The Ferrari F40 road car was unveiled in 1987 to mark Ferrari's fortieth anniversary and was the last model personally approved by Enzo Ferrari. Three racing variants were prepared by Michelotto of Padua, the Ferrari-authorised specialist: the F40 LM, the F40 Competizione, and the F40 GTE. The LM debuted in IMSA competition in late 1989 with Jean Alesi driving, while the Competizione was a higher-powered version built on customer request. The GTE emerged as the definitive racing evolution, homologated for the BPR Global GT Series GT1 class.
All seven F40 GTE chassis were converted by Michelotto from F40 LM specification. The Type F120B engine underwent two capacity increases: from 3.0 litres to 3.5 litres for the 1995 season and again to 3.6 litres for 1996, with the final specification producing 620 PS (612 bhp). For 1996, Michelotto added significant aerodynamic improvements including a new rear wing, front splitter, rear diffuser, air intakes on the rear fender, and air extractors on the front fenders.
The F40 GTE entered the 1995 BPR Global GT Series through Ferrari Club Italia and Jolly Club. At the 4 Hours of Monza, Ferrari Club Italia drivers Anders Olofsson and Luciano Della Noce secured third place on the car's debut. Despite this promising start, reliability problems caused multiple retirements throughout the season.
ENNEA Ferrari Club Italia entered a pair of F40 GTEs in the GT1 class of the 1995 24 Hours of Le Mans. The No. 41 car, driven by Gary Ayles, Fabio Mancini, and Massimo Monti, completed the race in 18th place overall, ninth in class. The sister No. 40 entry suffered a gearbox failure and retired after seven hours. Olofsson and Della Noce added another third place at the 4 Hours of Silverstone before the season closed.
For 1996, the aerodynamically revised GTE showed improved pace at the opening round at Paul Ricard, where both Ennea Igol-entered cars finished second and third on the podium. Three GTEs were entered for the 1996 24 Hours of Le Mans under the Ennea SRL Igol banner, but none reached the finish. The No. 45 car retired in the fifth hour with an electrical problem, the No. 44 suffered an engine failure in the eighth hour, and the No. 59 was eliminated by a clutch failure in the thirteenth hour.
The F40 GTE's sole outright victory came at the 4 Hours of Anderstorp in 1996, when Anders Olofsson and Luciano Della Noce converted their strong pace into a race win โ the only time the GTE stood on the top step of the podium.
The F40 GTE raced during a period in which the BPR Global GT Series was rapidly evolving into the dominant GT category. From 1995 the McLaren F1 GTR had emerged as the pace-setter, with factory-backed programs from Porsche and Mercedes soon to follow.
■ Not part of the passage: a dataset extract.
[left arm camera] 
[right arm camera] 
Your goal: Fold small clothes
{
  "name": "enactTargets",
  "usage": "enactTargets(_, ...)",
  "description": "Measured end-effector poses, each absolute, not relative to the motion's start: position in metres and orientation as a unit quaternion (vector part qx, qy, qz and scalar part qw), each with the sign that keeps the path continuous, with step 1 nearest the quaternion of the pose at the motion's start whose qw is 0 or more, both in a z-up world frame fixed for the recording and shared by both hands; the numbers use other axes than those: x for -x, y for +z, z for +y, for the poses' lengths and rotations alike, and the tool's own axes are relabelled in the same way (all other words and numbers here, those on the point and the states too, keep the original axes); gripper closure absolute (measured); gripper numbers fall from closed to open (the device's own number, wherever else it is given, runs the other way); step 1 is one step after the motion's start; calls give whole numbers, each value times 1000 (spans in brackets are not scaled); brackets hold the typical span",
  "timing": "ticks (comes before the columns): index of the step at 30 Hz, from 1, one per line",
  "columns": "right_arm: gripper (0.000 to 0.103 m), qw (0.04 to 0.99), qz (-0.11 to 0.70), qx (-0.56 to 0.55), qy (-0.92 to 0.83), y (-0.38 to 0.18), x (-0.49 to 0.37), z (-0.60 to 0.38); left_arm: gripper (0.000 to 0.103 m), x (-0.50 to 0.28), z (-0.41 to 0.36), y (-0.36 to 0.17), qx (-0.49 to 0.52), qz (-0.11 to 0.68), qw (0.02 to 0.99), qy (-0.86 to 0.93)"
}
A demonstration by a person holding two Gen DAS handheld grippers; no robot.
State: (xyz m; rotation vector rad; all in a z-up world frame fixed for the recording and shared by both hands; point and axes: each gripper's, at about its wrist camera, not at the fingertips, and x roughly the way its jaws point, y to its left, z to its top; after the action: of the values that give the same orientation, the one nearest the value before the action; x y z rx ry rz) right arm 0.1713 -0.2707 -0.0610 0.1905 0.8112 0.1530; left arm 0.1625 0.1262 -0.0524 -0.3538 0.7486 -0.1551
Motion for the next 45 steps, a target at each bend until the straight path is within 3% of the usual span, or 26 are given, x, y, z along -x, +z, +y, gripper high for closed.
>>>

The F40 GTE, as a privateer effort relying on an older platform, could not match the resources or technical development of those rivals, and the car was retired from international GT competition after 1996 following the collapse of the BPR into the FIA GT Championship.
The F40 GTE represents the terminal point of the F40's competitive lineage. Beginning as a road car built to celebrate Ferrari's fortieth year, then adapted by Michelotto across three successive racing variants, the GTE carried a fundamentally 1980s turbocharged platform into the mid-1990s GT endurance scene. Its occasional podium finishes against more modern machinery reflected both the durability of the original design and the skill of the small Italian teams that campaigned it, even as it foreshadowed the more purpose-built GT efforts Ferrari would mount in subsequent years.